- _Your assignment_:
Keep every line in which "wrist" occurs and drop the rest of the data.

- _Data_:

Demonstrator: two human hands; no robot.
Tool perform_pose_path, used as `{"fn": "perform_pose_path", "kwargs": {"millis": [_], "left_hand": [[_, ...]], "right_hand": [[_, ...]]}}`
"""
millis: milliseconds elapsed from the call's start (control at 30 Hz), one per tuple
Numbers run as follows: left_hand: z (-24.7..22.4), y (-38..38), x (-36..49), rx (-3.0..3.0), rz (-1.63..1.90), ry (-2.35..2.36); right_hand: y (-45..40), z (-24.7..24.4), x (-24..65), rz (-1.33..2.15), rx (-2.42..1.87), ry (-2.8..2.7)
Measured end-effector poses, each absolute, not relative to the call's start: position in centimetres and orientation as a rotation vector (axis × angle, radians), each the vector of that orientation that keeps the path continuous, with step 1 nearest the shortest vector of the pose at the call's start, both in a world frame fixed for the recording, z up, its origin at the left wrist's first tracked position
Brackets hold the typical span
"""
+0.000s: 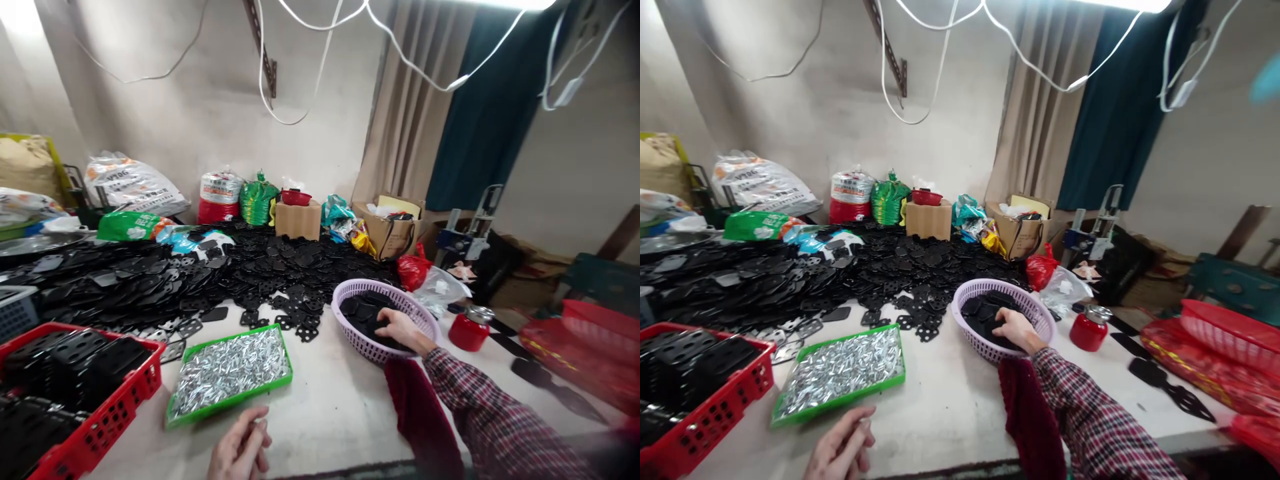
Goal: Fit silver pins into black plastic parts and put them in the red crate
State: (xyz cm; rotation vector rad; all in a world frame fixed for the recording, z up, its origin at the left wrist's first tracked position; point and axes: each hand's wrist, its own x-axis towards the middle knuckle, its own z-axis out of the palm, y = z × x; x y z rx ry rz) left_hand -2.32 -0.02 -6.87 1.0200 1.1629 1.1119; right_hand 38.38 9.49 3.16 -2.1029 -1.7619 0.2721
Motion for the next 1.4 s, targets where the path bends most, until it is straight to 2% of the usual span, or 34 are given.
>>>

- _Written solution_:
Measured end-effector poses, each absolute, not relative to the call's start: position in centimetres and orientation as a rotation vector (axis × angle, radians), each the vector of that orientation that keeps the path continuous, with step 1 nearest the shortest vector of the pose at the call's start, both in a world frame fixed for the recording, z up, its origin at the left wrist's first tracked position
State: (xyz cm; rotation vector rad; all in a world frame fixed for the recording, z up, its origin at the left wrist's first tracked position; point and axes: each hand's wrist, its own x-axis towards the middle knuckle, its own z-axis out of the palm, y = z × x; x y z rx ry rz) left_hand -2.32 -0.02 -6.87 1.0200 1.1629 1.1119; right_hand 38.38 9.49 3.16 -2.1029 -1.7619 0.2721

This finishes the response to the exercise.